Micropulse Laser Trabeculoplasty (MLT)

Micropulse Laser Trabeculoplasty (MLT)

The clinical management of glaucoma is evolving, because of changes in population demographics, a growing understanding of the disease, and, most significantly , advances in both pharmaceutical and laser technology. In last few years, the amount of trabeculectomies performed has decreased by 44% since latanoprost was introduced. Better medical therapy has meant fewer filtering surgeries, despite an aging population.

A new option in glaucoma treatment is micropulse laser trabeculoplasty (MLT). The procedure is performed with the Iridex IQ810 810-nm laser (Iridex Corporation, Mountain View, CA), a multifunctional laser system.

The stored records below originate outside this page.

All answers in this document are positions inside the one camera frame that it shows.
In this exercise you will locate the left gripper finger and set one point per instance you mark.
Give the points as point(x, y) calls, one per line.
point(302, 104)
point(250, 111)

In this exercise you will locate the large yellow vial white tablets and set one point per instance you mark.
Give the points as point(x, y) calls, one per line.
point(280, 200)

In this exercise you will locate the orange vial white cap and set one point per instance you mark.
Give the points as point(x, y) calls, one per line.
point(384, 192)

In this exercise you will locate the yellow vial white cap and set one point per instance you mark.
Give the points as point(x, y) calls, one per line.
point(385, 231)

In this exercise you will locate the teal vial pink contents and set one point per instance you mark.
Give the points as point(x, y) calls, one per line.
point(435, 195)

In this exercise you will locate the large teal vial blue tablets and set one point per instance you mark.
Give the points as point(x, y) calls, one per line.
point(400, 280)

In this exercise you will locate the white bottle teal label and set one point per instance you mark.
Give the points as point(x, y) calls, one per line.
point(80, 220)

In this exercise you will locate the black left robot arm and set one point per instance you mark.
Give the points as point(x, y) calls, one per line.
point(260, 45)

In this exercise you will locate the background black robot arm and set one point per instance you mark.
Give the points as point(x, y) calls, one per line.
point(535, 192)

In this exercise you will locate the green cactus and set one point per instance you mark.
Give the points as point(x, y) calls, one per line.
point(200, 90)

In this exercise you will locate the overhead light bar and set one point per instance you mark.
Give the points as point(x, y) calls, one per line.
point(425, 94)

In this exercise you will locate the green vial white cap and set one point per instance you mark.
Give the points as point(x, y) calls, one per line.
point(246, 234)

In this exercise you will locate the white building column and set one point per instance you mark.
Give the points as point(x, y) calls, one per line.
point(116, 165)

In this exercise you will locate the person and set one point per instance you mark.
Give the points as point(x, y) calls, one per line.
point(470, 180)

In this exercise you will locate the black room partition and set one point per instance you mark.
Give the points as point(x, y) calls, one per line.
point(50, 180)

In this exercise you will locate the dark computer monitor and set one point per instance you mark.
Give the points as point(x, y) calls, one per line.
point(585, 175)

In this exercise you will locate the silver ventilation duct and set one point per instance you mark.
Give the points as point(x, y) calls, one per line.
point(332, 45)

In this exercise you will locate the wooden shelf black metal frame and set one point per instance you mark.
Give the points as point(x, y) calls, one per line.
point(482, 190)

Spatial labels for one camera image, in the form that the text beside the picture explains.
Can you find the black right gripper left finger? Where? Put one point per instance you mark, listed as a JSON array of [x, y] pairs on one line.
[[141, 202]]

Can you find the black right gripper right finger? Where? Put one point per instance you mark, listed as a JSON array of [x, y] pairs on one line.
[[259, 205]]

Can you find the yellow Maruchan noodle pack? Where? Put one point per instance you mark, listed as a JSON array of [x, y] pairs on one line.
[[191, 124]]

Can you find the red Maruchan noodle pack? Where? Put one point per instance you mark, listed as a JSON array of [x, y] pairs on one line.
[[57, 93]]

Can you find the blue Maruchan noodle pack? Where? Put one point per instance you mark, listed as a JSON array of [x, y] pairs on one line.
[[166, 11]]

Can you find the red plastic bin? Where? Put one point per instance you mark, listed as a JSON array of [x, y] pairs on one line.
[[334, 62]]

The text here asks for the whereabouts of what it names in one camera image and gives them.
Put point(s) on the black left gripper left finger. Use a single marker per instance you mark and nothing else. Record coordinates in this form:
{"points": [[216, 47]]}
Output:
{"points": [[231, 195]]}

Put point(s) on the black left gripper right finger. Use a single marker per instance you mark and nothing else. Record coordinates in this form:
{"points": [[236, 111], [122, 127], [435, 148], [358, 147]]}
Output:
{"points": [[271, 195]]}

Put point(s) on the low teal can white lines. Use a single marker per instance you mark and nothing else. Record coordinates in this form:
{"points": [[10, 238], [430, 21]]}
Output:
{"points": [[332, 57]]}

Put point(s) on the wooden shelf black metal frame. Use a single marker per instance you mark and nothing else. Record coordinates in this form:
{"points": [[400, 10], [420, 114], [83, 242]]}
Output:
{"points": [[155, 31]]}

The platform has many other applications for ophthalmology, including Transscleral cyclophotocoagulation, panretinal photocoagulation, iridotomy, and laser suture lysis.

How MLT Works?

MLT is analogous to SLT therein both procedures aim to stimulate the trabecular meshwork while minimizing casualty to the encircling structures. MLT is performed with a slit-lamp adaptor for the Iridex IQ810 laser.

The spot size in MLT is 300 µm versus 400 µm in SLT and 50 µm in argon laser trabeculoplasty (ALT). The larger-spot procedures are easier and faster to perform than ALT.

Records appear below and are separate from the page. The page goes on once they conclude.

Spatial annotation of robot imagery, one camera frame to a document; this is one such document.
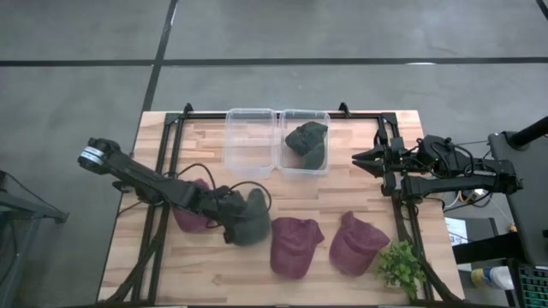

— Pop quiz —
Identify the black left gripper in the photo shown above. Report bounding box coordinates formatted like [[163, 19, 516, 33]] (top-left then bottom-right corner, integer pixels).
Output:
[[209, 189, 250, 246]]

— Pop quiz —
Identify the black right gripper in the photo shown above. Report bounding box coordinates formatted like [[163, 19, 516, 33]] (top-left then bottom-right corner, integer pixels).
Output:
[[351, 127, 420, 198]]

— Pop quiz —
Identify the dark green cap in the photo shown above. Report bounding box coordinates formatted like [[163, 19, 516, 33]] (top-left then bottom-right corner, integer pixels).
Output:
[[230, 187, 273, 248], [284, 121, 330, 171]]

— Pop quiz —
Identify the maroon cap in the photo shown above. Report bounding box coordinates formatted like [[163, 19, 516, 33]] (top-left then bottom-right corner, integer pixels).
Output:
[[170, 178, 215, 234], [328, 210, 391, 277], [270, 216, 326, 280]]

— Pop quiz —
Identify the clear plastic bin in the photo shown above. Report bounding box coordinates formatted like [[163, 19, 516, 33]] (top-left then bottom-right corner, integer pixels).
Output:
[[222, 107, 278, 180], [277, 109, 333, 179]]

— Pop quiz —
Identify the white paper sheet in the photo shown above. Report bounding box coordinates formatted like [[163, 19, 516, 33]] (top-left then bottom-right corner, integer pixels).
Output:
[[444, 216, 470, 246]]

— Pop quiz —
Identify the green artificial plant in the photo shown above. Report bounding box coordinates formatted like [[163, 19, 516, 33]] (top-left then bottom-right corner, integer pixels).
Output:
[[374, 239, 427, 300]]

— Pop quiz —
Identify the black flat bar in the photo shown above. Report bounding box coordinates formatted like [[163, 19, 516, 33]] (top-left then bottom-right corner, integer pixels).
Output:
[[452, 233, 526, 264]]

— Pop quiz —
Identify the black pole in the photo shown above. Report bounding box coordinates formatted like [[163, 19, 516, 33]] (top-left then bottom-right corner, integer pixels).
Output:
[[509, 115, 548, 149]]

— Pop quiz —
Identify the dark grey cabinet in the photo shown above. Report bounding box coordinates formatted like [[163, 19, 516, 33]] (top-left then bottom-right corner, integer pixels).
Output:
[[487, 130, 548, 266]]

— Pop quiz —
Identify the white and yellow bottle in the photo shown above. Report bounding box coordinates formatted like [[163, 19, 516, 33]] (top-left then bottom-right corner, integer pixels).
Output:
[[470, 265, 515, 291]]

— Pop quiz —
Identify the black metal cart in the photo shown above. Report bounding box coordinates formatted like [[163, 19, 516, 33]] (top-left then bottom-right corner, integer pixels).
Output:
[[0, 169, 70, 308]]

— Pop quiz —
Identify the backlit keyboard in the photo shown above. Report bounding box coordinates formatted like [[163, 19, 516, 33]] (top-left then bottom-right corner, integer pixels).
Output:
[[517, 264, 548, 308]]

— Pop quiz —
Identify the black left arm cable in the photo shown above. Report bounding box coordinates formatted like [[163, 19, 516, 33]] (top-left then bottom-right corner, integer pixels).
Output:
[[173, 162, 273, 213]]

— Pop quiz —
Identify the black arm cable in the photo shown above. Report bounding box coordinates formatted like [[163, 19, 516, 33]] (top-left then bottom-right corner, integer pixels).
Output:
[[173, 162, 273, 213], [421, 135, 475, 177]]

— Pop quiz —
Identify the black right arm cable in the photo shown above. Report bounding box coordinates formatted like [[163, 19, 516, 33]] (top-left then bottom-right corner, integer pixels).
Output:
[[421, 135, 475, 177]]

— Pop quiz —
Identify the black metal table frame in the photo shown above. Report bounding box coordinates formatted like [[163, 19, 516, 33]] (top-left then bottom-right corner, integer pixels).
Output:
[[102, 101, 466, 307]]

The energy wavelength and pulse profile of MLT is sort of different from others. ALT relies on continuous-wave energy that causes a major thermal rise and permanently denatures the trabecular meshwork tissue. SLT avoids this problem by means of a really short pulse length. MLT uses a far longer pulse length than SLT, but the temperature rises slowly, because laser energy is delivered briefly microbursts over an extended period of time (milliseconds versus nanoseconds for SLT).

Each time the surgeon depresses the pedal to deliver an individual pulse, what’s actually delivered is actually a 300-millisecond envelope of 150 2-millisecond micropulses. Each micropulse consists of 0.3 milliseconds of laser on time (pulse width) and 1.7 milliseconds of laser off time (pulse interval). The micropulse width allows less time for the laser-induced heat to spread to adjacent tissues, thereby confining the thermal rise to the absorbing targeted trabecular meshwork tissue.

MLT has lowered IOP within the small cohort of patients. As with any sort of laser therapy, some complications are possible, but they’re usually self-limited.